The bishops reaffirm the value of palliative care to address suffering through pain relief, but they also stress the Church’s obligation to accompany the dying person to avoid the added suffering of loneliness or isolation they may experience in their sickness.
Reproductive Technologies
The rapid development of new reproductive technologies is an area that deserves careful and critical commentary from the Church. There is perhaps no more grave threat to human dignity than medical interventions that separate the marital act from the conception of children.
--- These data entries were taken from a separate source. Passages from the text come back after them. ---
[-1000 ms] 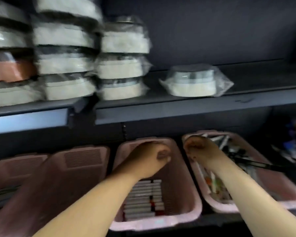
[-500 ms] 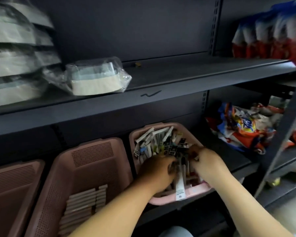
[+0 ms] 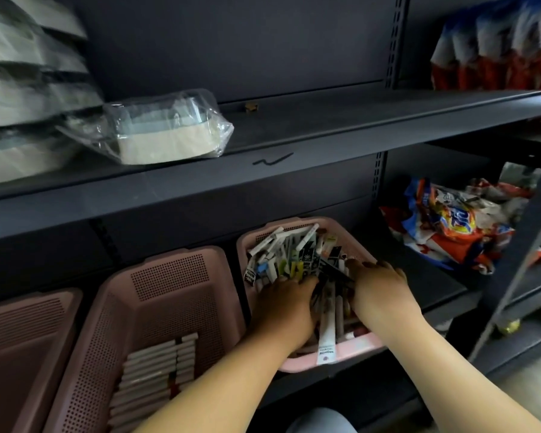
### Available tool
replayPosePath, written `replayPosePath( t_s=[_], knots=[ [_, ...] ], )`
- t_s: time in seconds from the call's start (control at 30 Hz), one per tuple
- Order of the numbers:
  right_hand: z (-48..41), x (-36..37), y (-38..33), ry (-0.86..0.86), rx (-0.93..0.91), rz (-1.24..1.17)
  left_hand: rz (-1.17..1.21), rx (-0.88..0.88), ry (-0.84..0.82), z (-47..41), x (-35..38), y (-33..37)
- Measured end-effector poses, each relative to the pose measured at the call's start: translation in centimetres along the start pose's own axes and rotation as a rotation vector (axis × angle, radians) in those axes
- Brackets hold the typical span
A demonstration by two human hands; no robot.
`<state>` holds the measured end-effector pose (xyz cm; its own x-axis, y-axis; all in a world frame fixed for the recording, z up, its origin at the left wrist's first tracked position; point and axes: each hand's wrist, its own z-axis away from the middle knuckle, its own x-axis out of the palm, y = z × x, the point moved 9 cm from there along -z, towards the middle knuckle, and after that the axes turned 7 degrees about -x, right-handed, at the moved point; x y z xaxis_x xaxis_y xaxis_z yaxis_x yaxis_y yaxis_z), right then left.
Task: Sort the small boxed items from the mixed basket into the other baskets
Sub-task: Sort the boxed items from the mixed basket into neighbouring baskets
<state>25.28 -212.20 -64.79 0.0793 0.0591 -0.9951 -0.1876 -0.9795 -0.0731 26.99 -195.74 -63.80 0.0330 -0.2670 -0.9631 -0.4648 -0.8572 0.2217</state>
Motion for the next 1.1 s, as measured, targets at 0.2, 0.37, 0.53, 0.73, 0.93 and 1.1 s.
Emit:
replayPosePath(
  t_s=[0.2, 0.37, 0.53, 0.73, 0.93, 1.1],
  knots=[
    [-0.1, 0.0, -0.3, -0.041, -0.021, 0.042, 0.175, -0.058, -0.038, 0.4, -0.2, -0.7],
    [0.0, -0.4, -0.5, -0.021, -0.044, -0.002, 0.291, -0.059, -0.028, 0.4, -1.0, -0.8],
    [0.1, -0.3, -0.7, -0.049, -0.048, -0.028, 0.313, -0.076, -0.015, 0.3, -1.0, -1.1],
    [1.0, -1.6, -0.4, 0.066, -0.037, -0.182, 0.363, -0.099, -0.019, 0.1, -0.7, -1.6],
    [1.8, -2.4, -0.2, 0.005, 0.086, -0.496, 0.488, -0.173, -0.014, 0.0, -0.5, -2.6],
    [2.0, 0.2, -3.7, -0.284, 0.072, -0.467, 0.547, -0.198, -0.025, -0.1, -0.5, -2.8]
  ],
)
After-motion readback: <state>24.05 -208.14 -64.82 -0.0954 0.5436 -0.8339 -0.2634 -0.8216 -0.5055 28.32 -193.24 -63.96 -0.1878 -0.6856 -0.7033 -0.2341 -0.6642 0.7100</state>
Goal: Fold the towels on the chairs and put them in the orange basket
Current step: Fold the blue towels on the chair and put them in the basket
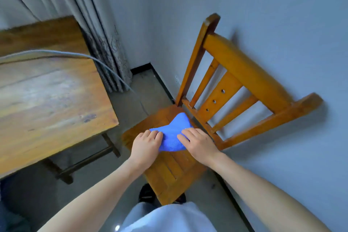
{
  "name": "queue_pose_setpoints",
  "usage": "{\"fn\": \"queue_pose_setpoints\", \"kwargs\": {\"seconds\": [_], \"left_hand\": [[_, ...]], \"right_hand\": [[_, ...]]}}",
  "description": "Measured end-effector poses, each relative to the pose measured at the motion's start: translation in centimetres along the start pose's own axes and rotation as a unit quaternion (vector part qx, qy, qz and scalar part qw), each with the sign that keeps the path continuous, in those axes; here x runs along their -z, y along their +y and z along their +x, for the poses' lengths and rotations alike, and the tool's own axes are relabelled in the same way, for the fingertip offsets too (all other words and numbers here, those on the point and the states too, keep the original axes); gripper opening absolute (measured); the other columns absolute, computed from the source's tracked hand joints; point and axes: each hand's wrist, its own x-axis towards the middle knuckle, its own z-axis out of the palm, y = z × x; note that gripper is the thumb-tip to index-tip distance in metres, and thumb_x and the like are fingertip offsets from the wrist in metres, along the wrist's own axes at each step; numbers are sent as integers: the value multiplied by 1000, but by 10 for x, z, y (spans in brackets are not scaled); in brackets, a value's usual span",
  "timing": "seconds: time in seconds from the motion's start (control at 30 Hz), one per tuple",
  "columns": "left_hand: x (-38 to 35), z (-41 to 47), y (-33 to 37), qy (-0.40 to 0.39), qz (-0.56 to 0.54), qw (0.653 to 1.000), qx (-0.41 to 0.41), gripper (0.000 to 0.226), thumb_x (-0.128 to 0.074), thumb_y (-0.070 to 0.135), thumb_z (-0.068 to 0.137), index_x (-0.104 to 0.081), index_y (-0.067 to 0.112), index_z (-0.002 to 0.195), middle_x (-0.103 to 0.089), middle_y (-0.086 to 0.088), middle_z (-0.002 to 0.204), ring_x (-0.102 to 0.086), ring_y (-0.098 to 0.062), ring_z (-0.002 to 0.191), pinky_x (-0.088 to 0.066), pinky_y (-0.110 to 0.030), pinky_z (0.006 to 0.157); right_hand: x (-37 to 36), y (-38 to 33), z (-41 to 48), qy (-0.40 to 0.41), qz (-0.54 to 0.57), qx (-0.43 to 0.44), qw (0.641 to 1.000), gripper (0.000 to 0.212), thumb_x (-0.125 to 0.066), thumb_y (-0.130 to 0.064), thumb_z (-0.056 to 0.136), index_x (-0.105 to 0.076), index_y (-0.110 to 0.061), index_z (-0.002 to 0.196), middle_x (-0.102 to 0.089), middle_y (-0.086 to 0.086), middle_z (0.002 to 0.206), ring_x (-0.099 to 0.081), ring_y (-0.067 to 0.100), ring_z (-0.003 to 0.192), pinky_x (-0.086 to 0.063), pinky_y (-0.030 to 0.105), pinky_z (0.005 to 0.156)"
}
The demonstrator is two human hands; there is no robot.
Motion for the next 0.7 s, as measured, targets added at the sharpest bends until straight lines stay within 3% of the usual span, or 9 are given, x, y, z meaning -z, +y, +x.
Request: {"fn": "queue_pose_setpoints", "kwargs": {"seconds": [0.13,0.3,0.4,0.6,0.7], "left_hand": [[58,14,-29,66,51,995,53,43,-86,11,34,-65,12,71,-65,-1,65,-58,-23,51,-45,-24,44],[119,-2,-46,115,113,978,131,45,-84,8,38,-62,11,76,-66,-2,70,-61,-26,58,-50,-28,46],[144,-24,-38,142,130,965,179,48,-84,8,33,-62,13,75,-66,0,70,-62,-24,57,-48,-23,46],[162,-102,-11,142,172,928,300,46,-80,9,26,-64,16,68,-62,5,61,-58,-18,49,-44,-20,40],[176,-168,8,126,227,889,378,38,-75,9,29,-63,19,64,-59,5,55,-54,-16,46,-39,-21,39]], "right_hand": [[45,13,66,66,-22,82,994,32,-82,-9,62,-67,-7,90,-68,11,78,-67,24,70,-56,28,60],[84,10,125,161,-25,185,969,39,-75,-4,67,-50,-10,96,-63,8,75,-62,22,66,-51,26,54],[107,-2,143,198,-22,238,951,35,-66,2,65,-47,-11,91,-58,4,69,-56,20,60,-42,25,51],[113,-55,159,219,10,373,902,20,-49,-3,74,-47,-12,91,-58,2,69,-55,20,58,-42,24,52],[112,-115,162,205,50,454,866,21,-49,-5,71,-47,-13,91,-58,0,70,-56,20,58,-46,25,50]]}}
Inseparable from these procedures is the disregard for the sanctity of life that occurs throughout the technical processes that engender and then screen human embryos in laboratories to identify “flaws” in the product.
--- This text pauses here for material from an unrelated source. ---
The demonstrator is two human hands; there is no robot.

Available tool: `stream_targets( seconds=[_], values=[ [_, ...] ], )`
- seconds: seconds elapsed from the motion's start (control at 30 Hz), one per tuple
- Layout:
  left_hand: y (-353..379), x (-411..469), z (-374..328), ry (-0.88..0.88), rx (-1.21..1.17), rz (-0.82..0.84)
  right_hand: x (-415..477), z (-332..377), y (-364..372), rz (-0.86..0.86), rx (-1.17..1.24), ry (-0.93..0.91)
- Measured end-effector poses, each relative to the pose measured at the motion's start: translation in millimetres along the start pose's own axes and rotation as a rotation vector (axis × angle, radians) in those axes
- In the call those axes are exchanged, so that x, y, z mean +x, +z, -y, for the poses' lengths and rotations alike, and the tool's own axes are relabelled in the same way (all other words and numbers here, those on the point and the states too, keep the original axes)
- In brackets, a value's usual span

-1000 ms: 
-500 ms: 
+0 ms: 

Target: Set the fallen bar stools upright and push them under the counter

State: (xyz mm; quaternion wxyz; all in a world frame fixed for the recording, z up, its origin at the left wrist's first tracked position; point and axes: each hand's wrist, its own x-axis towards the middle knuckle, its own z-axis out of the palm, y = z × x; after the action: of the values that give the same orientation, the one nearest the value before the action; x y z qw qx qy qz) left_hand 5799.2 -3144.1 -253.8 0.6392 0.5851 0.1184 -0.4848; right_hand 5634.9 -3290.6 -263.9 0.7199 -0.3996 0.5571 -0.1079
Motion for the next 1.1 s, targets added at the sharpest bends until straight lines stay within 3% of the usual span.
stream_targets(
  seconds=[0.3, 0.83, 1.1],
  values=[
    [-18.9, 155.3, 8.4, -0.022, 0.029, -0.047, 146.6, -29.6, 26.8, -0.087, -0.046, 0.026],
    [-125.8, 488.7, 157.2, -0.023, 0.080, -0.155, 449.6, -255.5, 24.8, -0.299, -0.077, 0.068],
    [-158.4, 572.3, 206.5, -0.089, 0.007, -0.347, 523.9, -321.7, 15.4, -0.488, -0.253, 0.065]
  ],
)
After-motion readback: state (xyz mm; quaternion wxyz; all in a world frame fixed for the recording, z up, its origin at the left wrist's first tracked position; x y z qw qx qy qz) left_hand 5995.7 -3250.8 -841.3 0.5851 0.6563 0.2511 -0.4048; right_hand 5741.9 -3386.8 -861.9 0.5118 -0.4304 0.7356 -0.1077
They make it very clear that the destruction or cryopreservation of human embryos that may result from these immoral in vitro fertilization procedures is prohibited.
The introduction to Part 4 provides a beautiful summary of the Church’s teaching on marriage and the begetting of children. After acknowledging that some new technologies have the potential for good, the bishops state a principle our society often overlooks: that “one cannot assume that what is technically possible is always morally right.”
In general, any process that involves the engendering of embryos outside the body of the mother is morally illicit. New to the seventh edition are ERDs 39, 40, and 41, in which the bishops add to this injunction, “Techniques of assisted reproduction also must not involve the cryopreservation or destruction of human embryos or the cryopreservation of human gametes for the purpose of immoral methods of reproduction.” They make it very clear that the destruction or cryopreservation of human embryos that may result from these immoral in vitro fertilization procedures is prohibited.
This has been a brief overview of additions made to the most recent version of the USCCB’s Ethical and Religious Directives for Catholic Health Care Services. The ERDs don’t stand alone as the sole expression of the US bishops on the ethical delivery of health care but are rather universal principles. Like their 1981 precursor, the ERDs provide a concise summary of the Church’s deep reflection over many years on certain medical interventions; they serve as guidance for Catholic health care to promote human dignity and flourishing and to protect all persons from innovations that ultimately harm the bodily and spiritual integrity of the human person.
The ERDs are not intended to be an exhaustive commentary on the moral practice of medicine, but they provide a valuable and accessible summary to guide Catholic health care in a proper “understanding of the nature of the human person, of human acts, and of the goals that shape human activity.” Thus, Catholic health care may remain faithful to its mandate from the Lord “to cure every disease and illness” (Matt 10:1).